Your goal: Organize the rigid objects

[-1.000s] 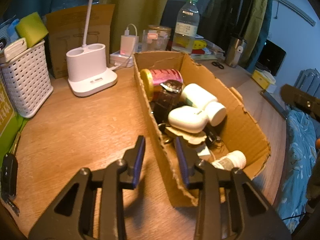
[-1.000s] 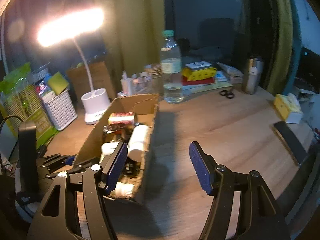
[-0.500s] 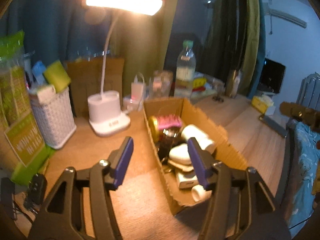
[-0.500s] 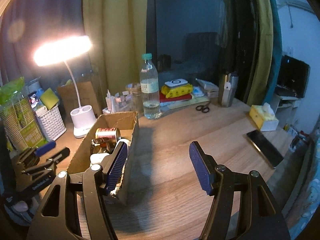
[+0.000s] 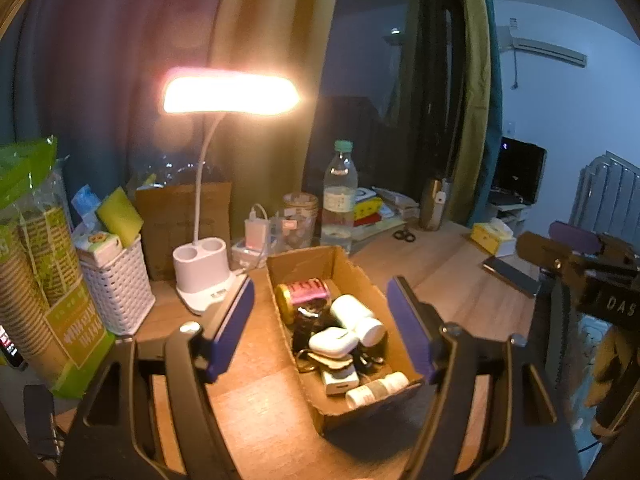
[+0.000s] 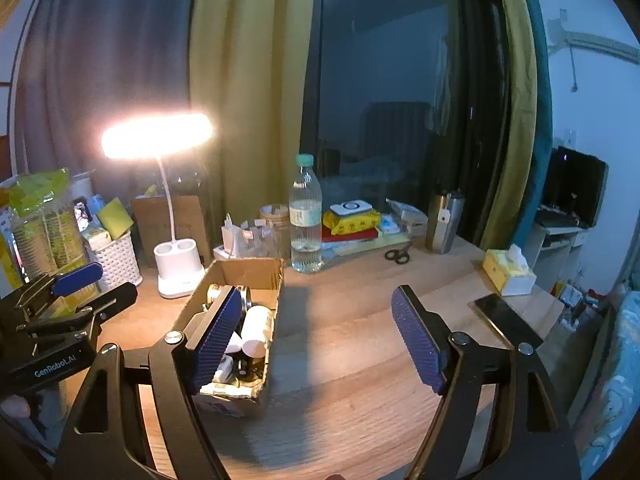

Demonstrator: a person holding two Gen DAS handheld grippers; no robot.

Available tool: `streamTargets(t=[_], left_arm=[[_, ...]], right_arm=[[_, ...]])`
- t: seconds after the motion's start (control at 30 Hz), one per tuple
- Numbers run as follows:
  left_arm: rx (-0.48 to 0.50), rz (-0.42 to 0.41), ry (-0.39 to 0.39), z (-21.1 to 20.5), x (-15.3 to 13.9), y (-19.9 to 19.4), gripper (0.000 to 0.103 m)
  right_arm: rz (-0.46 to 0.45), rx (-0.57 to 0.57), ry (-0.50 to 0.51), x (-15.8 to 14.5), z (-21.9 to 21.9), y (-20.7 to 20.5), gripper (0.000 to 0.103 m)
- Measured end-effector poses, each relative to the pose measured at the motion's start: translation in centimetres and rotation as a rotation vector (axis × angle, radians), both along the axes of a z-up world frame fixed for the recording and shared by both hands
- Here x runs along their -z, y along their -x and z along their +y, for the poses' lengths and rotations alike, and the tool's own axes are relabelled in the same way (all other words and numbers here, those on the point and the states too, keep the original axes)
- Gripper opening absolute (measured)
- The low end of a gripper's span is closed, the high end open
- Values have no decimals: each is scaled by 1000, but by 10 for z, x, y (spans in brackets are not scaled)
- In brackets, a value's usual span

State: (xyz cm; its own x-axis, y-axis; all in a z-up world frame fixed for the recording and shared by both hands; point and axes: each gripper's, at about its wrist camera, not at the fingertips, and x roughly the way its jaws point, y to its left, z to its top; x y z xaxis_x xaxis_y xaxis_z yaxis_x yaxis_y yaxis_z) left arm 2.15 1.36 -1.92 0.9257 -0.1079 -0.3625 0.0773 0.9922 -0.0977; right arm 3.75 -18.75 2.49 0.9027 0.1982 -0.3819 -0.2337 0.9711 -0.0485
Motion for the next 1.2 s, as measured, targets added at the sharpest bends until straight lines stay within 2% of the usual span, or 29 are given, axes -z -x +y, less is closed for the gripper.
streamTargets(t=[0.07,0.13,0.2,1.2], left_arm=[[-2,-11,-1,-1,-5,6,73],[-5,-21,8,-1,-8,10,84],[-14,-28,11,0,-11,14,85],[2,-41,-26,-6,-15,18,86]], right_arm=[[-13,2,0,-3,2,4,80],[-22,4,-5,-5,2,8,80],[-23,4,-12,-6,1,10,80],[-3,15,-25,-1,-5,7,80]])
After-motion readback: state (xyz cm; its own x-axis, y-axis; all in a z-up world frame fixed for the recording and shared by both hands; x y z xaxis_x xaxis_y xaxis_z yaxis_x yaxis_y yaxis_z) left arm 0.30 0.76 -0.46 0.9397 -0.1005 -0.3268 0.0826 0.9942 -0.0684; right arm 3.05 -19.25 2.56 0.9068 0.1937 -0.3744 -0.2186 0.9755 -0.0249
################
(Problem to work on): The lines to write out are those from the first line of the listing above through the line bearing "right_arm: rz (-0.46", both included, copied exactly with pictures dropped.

(Answer):
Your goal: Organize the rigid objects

[-1.000s] 
[-1.000s] 
[-0.500s] 
[-0.500s] 
[+0.000s] 
[+0.000s] 

Demonstrator: a person holding two Gen DAS handheld grippers; no robot.

Available tool: `streamTargets(t=[_], left_arm=[[_, ...]], right_arm=[[_, ...]])`
- t: seconds after the motion's start (control at 30 Hz), one per tuple
- Numbers run as follows:
  left_arm: rx (-0.48 to 0.50), rz (-0.42 to 0.41), ry (-0.39 to 0.39), z (-21.1 to 20.5), x (-15.3 to 13.9), y (-19.9 to 19.4), gripper (0.000 to 0.103 m)
  right_arm: rz (-0.46 to 0.45), rx (-0.57 to 0.57), ry (-0.50 to 0.51), x (-15.8 to 14.5), z (-21.9 to 21.9), y (-20.7 to 20.5), gripper (0.000 to 0.103 m)

This output requires no further additions.